We do appreciate the opportunity to discuss the important issue of recognition and support for Australian women who experience perinatal depression. Both the Armstrong and Small study (2007) and the beyondblue National Postnatal Depression Program (2001-05) have raised important issues.
Regarding unanswered questions, the beyondblue program was primarily a public health initiative and as such could not answer all questions. Indeed, in the National Steering Committee review cited in your letter numerous unanswered questions appear that are more than any project could answer.
Nevertheless, our program was highly successful in reaching many perinatal women and has the potential to answer many important questions. The preliminary overview is available on the beyondblue website; numerous publications are in preparation. Of particular relevance is one already published on acceptability and feasibility.1
The paper of Milgrom et al. (2005),2 which screened 4,148 women in Victoria and utilised 47 maternal and child health centres as opposed to 257 women in the Gippsland study, employed very similar methodology and had the advantage of added substantial initial training of nurses and represents a substantial study of routine screening.
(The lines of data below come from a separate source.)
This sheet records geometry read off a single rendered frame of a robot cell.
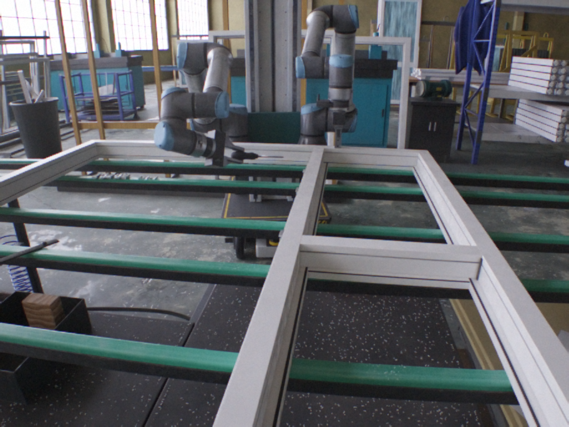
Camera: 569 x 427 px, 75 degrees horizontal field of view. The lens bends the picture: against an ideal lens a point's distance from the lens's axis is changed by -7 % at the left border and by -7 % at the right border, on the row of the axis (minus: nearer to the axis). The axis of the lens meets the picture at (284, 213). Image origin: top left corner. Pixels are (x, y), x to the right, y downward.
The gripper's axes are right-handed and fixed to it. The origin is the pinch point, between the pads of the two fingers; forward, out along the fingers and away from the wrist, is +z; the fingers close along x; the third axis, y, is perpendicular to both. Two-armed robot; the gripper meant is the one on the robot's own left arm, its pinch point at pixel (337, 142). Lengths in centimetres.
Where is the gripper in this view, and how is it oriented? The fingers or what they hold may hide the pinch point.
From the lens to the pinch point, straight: 165.5
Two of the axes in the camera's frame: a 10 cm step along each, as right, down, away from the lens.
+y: 9.9, 0.6, -1.4
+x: 1.5, -3.9, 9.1
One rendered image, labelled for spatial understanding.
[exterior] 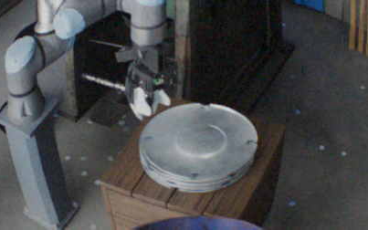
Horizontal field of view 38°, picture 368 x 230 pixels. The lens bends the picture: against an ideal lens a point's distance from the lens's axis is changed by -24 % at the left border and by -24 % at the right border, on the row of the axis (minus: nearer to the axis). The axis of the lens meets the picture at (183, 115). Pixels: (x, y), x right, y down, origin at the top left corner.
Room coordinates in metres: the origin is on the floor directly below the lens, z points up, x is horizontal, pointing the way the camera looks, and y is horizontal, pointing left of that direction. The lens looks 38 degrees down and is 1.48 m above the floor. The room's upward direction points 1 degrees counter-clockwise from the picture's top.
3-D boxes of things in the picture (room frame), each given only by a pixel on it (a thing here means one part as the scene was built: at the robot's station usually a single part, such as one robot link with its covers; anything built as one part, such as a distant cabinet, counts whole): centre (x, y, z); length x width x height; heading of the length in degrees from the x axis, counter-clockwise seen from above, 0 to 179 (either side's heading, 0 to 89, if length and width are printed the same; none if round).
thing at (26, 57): (1.38, 0.47, 0.62); 0.13 x 0.12 x 0.14; 138
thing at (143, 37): (1.19, 0.07, 0.79); 0.08 x 0.08 x 0.05
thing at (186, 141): (1.30, -0.04, 0.40); 0.29 x 0.29 x 0.01
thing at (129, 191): (1.30, -0.03, 0.18); 0.40 x 0.38 x 0.35; 157
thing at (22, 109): (1.37, 0.48, 0.50); 0.15 x 0.15 x 0.10
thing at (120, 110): (1.93, 0.13, 0.14); 0.59 x 0.10 x 0.05; 150
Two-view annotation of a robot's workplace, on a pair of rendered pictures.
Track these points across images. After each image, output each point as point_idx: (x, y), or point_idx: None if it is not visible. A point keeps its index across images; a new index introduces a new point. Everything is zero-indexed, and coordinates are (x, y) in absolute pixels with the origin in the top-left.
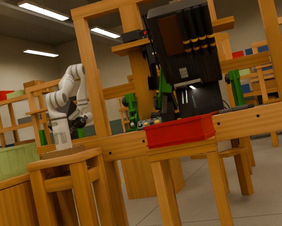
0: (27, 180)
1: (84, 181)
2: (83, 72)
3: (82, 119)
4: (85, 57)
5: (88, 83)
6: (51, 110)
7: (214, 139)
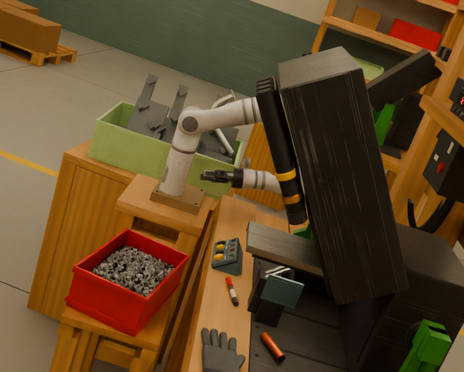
0: None
1: (109, 235)
2: None
3: (205, 172)
4: (437, 90)
5: (413, 142)
6: (178, 131)
7: (66, 319)
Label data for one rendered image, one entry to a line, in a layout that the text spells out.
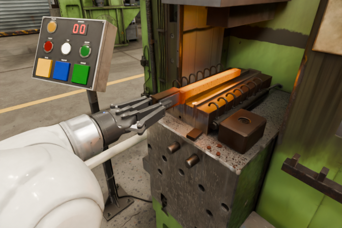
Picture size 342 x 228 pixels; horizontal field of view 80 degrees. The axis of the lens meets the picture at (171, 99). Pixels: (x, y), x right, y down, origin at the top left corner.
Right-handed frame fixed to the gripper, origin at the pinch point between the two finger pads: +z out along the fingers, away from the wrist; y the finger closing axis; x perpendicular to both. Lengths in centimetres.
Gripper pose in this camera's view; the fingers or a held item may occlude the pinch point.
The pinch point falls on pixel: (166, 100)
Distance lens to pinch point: 55.5
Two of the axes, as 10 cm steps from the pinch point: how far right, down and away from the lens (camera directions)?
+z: 7.3, -3.4, 5.9
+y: 6.8, 3.5, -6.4
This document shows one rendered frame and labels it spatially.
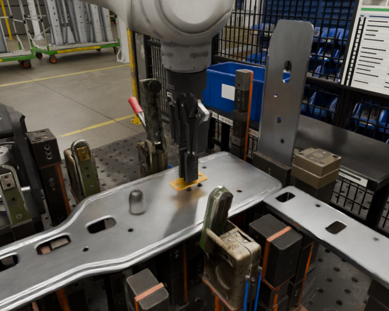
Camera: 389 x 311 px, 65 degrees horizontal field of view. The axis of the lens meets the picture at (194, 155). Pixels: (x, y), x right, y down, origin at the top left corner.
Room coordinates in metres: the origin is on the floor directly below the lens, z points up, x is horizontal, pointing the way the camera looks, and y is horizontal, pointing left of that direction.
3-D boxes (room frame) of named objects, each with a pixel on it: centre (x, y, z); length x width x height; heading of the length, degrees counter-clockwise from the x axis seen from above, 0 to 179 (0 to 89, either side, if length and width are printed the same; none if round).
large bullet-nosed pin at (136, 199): (0.50, 0.12, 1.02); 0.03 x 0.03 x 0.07
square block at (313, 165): (0.63, -0.29, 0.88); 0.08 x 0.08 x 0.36; 36
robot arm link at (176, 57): (0.58, 0.01, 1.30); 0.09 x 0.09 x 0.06
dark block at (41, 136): (0.61, 0.33, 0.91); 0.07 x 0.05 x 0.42; 36
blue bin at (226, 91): (1.05, -0.18, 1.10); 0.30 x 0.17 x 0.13; 43
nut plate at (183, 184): (0.58, 0.01, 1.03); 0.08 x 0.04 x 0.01; 126
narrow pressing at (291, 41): (0.72, -0.21, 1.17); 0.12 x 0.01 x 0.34; 36
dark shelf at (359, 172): (0.99, -0.22, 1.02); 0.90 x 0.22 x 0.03; 36
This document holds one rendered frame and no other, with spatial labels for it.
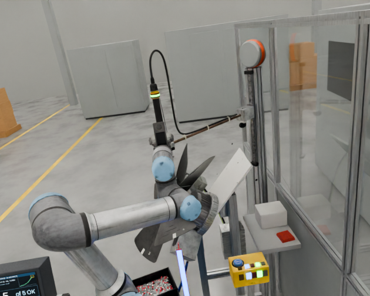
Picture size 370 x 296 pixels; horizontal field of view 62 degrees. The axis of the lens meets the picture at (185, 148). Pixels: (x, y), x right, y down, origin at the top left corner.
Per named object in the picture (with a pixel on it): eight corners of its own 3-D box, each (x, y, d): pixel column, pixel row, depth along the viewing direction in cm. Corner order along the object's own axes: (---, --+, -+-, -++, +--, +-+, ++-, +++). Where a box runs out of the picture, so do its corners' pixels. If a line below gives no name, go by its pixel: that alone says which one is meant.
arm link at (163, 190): (169, 216, 106) (164, 188, 102) (155, 202, 116) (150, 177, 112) (188, 207, 110) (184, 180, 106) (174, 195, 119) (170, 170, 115)
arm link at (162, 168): (154, 185, 105) (149, 163, 102) (154, 172, 115) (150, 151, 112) (177, 182, 105) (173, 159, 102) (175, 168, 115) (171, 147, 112)
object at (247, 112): (246, 116, 196) (246, 103, 193) (256, 117, 191) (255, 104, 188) (236, 121, 190) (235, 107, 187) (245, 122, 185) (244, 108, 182)
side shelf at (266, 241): (278, 213, 209) (278, 209, 208) (300, 248, 176) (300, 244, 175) (243, 219, 208) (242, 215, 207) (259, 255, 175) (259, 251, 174)
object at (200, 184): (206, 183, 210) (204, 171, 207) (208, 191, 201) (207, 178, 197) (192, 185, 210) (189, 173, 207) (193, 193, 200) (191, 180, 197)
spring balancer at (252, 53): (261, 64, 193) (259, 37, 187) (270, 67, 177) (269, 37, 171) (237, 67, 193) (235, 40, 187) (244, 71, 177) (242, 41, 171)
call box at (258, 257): (262, 268, 147) (261, 251, 143) (269, 285, 138) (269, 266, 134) (229, 274, 146) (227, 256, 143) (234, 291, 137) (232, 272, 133)
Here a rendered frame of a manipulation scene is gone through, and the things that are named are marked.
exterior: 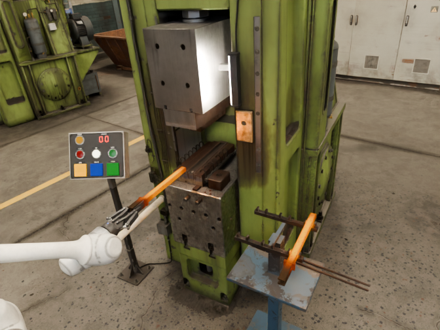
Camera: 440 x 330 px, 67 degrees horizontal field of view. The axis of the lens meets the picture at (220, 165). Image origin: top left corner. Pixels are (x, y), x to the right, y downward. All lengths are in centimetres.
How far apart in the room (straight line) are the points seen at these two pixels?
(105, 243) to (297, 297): 89
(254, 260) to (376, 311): 106
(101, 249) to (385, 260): 222
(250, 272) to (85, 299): 142
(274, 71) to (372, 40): 527
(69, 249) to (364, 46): 626
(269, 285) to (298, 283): 14
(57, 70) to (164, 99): 478
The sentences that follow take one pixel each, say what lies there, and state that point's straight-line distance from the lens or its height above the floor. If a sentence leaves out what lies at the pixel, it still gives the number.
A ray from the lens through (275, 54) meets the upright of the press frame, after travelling 161.
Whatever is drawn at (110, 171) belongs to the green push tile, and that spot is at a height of 100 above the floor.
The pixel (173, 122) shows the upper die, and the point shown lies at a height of 129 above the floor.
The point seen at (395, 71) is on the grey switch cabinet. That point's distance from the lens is 683.
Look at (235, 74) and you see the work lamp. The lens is 166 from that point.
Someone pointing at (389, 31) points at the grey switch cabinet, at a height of 92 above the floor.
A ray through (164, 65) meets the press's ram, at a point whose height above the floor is 160.
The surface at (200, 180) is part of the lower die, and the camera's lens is 191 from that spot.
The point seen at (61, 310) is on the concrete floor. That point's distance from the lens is 279.
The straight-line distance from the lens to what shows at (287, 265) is 140.
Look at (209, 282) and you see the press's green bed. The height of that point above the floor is 16.
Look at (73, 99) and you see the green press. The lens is 668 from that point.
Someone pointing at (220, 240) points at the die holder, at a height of 61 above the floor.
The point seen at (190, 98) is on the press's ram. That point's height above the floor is 144.
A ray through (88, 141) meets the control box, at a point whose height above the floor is 115.
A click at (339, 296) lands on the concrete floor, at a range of 259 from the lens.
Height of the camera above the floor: 197
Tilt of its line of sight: 30 degrees down
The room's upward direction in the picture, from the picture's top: 4 degrees counter-clockwise
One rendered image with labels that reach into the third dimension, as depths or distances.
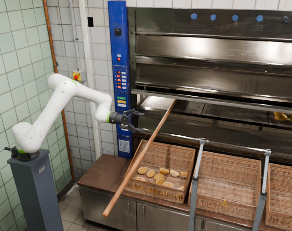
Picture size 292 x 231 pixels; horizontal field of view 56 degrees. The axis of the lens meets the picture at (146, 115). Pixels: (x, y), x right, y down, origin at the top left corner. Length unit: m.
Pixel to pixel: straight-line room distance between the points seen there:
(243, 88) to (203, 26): 0.59
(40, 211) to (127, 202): 0.77
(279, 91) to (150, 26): 1.17
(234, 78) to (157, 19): 0.80
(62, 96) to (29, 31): 1.07
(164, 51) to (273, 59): 0.86
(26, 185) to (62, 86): 0.79
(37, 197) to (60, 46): 1.45
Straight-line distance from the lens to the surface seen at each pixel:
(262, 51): 2.32
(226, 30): 2.31
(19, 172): 2.15
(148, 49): 2.45
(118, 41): 2.52
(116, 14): 2.49
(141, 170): 2.74
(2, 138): 2.62
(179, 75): 2.44
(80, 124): 3.12
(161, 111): 2.62
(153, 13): 2.41
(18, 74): 2.65
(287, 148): 2.64
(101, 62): 2.69
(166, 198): 2.50
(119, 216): 2.80
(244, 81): 2.39
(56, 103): 1.81
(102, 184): 2.71
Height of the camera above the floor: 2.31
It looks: 26 degrees down
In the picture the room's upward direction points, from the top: 1 degrees counter-clockwise
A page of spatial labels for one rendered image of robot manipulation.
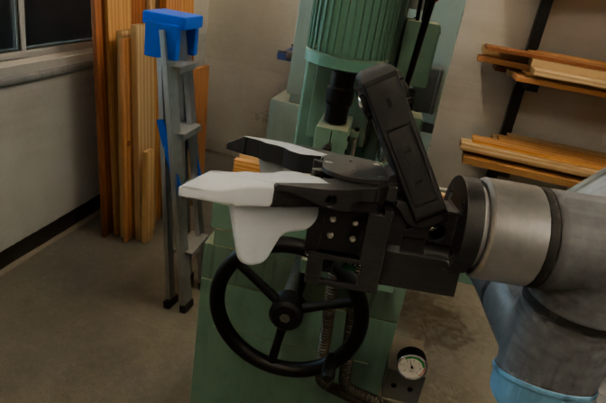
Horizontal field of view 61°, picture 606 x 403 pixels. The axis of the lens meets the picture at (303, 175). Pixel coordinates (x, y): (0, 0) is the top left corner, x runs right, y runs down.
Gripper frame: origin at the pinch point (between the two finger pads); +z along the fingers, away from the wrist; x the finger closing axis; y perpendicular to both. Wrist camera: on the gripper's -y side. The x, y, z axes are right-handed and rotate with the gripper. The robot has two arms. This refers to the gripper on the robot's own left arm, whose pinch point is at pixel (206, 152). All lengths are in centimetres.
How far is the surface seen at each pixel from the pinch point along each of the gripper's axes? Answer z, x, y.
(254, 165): 5, 78, 20
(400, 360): -32, 57, 49
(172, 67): 46, 145, 6
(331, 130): -11, 71, 7
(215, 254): 10, 66, 37
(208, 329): 9, 68, 57
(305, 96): -3, 95, 4
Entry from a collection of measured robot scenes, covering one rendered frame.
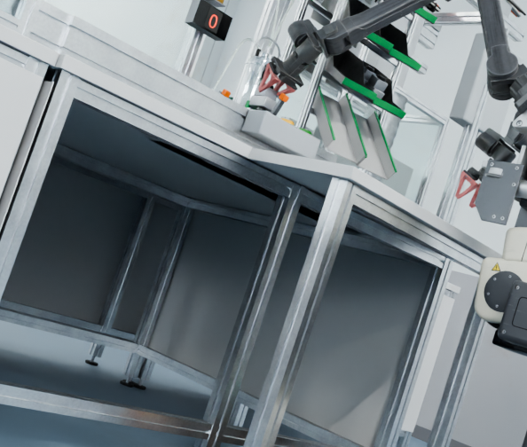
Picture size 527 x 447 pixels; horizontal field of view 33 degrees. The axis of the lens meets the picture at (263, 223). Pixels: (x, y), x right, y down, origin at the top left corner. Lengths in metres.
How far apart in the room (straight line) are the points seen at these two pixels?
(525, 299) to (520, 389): 3.53
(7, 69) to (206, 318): 1.94
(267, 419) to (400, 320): 1.05
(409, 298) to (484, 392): 2.86
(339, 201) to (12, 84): 0.74
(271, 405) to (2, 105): 0.85
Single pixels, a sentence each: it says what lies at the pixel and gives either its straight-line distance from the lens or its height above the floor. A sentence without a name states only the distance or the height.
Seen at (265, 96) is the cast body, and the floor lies 1.06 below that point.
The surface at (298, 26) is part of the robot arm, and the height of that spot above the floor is 1.26.
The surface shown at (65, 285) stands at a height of 0.31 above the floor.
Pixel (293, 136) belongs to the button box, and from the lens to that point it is 2.29.
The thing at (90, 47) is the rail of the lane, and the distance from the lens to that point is 2.01.
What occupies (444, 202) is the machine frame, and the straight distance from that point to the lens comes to 4.11.
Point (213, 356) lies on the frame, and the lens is 3.50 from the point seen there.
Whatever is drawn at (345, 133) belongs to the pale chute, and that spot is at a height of 1.08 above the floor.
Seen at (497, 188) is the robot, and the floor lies 0.97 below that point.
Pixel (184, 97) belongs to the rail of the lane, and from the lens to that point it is 2.15.
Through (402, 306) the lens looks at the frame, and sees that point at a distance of 2.95.
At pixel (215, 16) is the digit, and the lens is 2.54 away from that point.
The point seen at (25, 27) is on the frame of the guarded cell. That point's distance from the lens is 1.90.
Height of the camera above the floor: 0.51
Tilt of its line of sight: 5 degrees up
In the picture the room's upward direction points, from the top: 19 degrees clockwise
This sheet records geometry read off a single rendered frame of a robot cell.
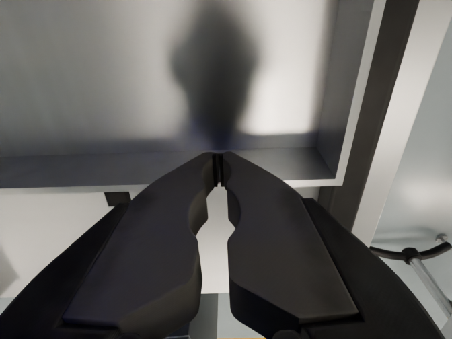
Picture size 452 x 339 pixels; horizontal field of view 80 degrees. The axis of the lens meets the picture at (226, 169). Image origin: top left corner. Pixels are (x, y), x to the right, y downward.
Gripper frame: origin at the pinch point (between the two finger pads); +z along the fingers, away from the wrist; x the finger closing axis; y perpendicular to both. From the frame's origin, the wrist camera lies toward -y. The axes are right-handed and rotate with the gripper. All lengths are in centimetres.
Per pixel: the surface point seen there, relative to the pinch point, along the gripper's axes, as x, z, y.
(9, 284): -18.7, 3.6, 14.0
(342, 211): 7.0, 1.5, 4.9
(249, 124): 1.7, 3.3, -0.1
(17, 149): -12.0, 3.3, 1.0
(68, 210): -10.7, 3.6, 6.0
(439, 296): 87, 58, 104
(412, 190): 85, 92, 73
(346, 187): 6.9, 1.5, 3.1
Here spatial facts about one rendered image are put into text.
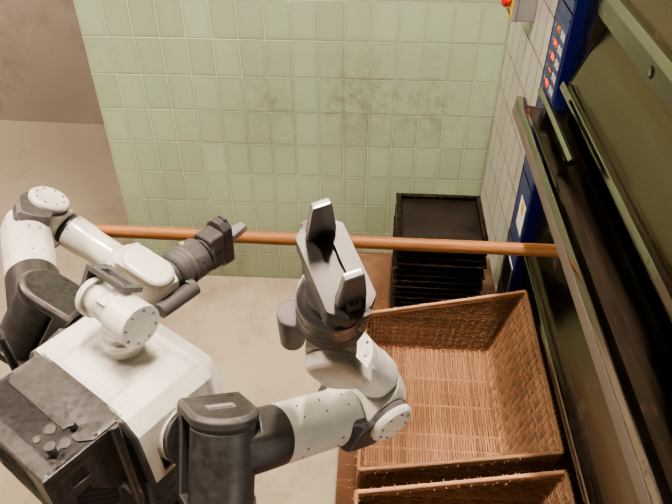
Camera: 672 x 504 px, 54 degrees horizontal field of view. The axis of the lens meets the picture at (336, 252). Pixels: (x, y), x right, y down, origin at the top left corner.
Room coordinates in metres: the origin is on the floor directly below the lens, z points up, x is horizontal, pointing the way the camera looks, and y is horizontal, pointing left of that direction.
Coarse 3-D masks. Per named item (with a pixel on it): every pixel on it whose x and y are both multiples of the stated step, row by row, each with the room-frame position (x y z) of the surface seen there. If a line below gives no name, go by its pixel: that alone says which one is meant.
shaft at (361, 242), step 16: (96, 224) 1.25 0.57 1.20; (240, 240) 1.20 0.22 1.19; (256, 240) 1.20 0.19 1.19; (272, 240) 1.20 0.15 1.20; (288, 240) 1.19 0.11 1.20; (352, 240) 1.19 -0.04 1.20; (368, 240) 1.18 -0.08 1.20; (384, 240) 1.18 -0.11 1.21; (400, 240) 1.18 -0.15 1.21; (416, 240) 1.18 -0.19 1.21; (432, 240) 1.18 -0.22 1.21; (448, 240) 1.18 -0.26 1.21; (464, 240) 1.18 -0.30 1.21; (544, 256) 1.15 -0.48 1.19
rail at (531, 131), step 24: (528, 120) 1.33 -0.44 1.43; (552, 192) 1.04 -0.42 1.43; (576, 240) 0.90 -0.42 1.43; (576, 264) 0.83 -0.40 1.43; (600, 312) 0.72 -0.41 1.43; (600, 336) 0.67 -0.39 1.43; (624, 384) 0.58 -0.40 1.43; (624, 408) 0.54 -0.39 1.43; (648, 432) 0.50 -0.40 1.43; (648, 456) 0.46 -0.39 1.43; (648, 480) 0.44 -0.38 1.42
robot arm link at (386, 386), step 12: (384, 360) 0.64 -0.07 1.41; (384, 372) 0.63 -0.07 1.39; (396, 372) 0.66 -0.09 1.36; (372, 384) 0.62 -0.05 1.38; (384, 384) 0.63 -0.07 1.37; (396, 384) 0.66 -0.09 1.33; (360, 396) 0.66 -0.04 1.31; (372, 396) 0.64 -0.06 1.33; (384, 396) 0.65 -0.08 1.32; (396, 396) 0.65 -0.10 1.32; (372, 408) 0.63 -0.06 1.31
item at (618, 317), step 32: (576, 128) 1.37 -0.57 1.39; (576, 160) 1.22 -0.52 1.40; (544, 192) 1.08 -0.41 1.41; (576, 192) 1.09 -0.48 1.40; (608, 192) 1.10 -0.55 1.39; (576, 224) 0.98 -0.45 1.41; (608, 224) 0.99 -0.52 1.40; (608, 256) 0.89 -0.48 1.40; (576, 288) 0.80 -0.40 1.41; (608, 288) 0.80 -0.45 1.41; (640, 288) 0.81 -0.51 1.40; (608, 320) 0.72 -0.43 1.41; (640, 320) 0.73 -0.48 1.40; (640, 352) 0.66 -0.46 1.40; (608, 384) 0.60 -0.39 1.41; (640, 384) 0.60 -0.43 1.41; (640, 480) 0.45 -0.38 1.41
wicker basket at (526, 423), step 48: (384, 336) 1.42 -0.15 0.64; (432, 336) 1.41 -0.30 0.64; (480, 336) 1.40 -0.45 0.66; (528, 336) 1.24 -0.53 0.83; (432, 384) 1.27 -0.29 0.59; (480, 384) 1.27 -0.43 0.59; (528, 384) 1.12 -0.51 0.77; (432, 432) 1.10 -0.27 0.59; (480, 432) 1.10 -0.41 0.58; (528, 432) 0.99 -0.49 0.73; (384, 480) 0.88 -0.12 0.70; (432, 480) 0.87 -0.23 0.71
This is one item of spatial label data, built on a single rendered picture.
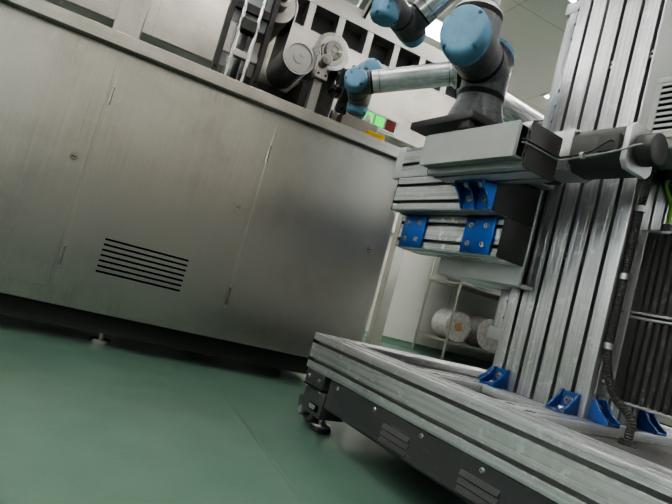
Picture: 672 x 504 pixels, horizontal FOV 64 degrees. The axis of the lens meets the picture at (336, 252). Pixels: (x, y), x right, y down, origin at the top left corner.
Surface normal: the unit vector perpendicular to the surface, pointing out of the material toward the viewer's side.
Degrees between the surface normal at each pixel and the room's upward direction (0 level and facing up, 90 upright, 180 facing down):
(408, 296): 90
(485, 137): 90
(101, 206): 90
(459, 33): 98
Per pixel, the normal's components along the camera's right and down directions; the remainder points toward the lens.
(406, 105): 0.40, 0.04
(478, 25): -0.54, -0.07
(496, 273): -0.82, -0.26
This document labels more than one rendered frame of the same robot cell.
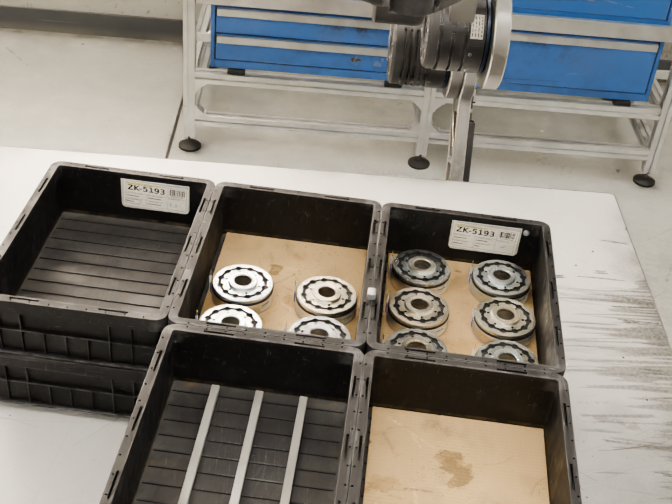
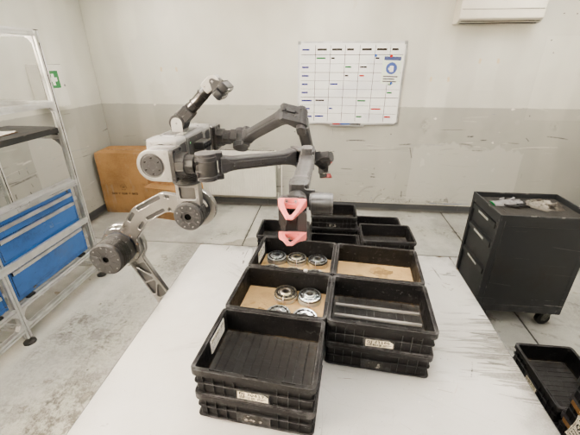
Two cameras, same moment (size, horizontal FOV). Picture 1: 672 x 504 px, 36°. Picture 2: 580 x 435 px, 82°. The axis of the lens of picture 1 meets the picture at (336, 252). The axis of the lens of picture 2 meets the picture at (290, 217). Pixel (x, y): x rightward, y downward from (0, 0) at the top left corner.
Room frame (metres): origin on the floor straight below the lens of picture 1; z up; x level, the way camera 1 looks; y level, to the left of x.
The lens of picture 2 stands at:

It seems we all share similar concerns about these women. These should be the basis for looking closely at the processes that must precede, accompany and follow any assessment, including paper and pencil tests. This raises questions such as why in some areas, such as the Gippsland area surveyed, so many women are missed? Is it that inadequate protocols are in place, the need for further training, or the need for further resources?
We are not unaware of the realities of care provision after our experience over four years implementing screening protocols across Australia, involving many thousands of women. Of course some women will be missed. What was meant in our previous letter was that in New South Wales, screening for depression occurs as part of a broader routine psychosocial assessment. This preceded the beyondblue initiative and was already well established and integrated in routine care. While this does not necessarily access all women, some services report more than 90% uptake.
Screening with the Edinburgh Postnatal Depression Scale (EPDS) does not exist in a vacuum; it should always be part of the psychosocial assessment and care that midwives and child health nurses offer women, depending on their particular skills. The beyondblue study aimed to ensure this psychosocial assessment was more systematic and as much an integral part of antenatal and postnatal care as possible to ensure a broader, holistic approach to care. What we do know is that the EPDS identifies many women and these women and staff find the process very acceptable.
We welcome further constructive discussion around problems facing us all in identification of women with emotional health problems perinatally and the steps needed to improve pathways to care to achieve better social and emotional well-being of women in Australia.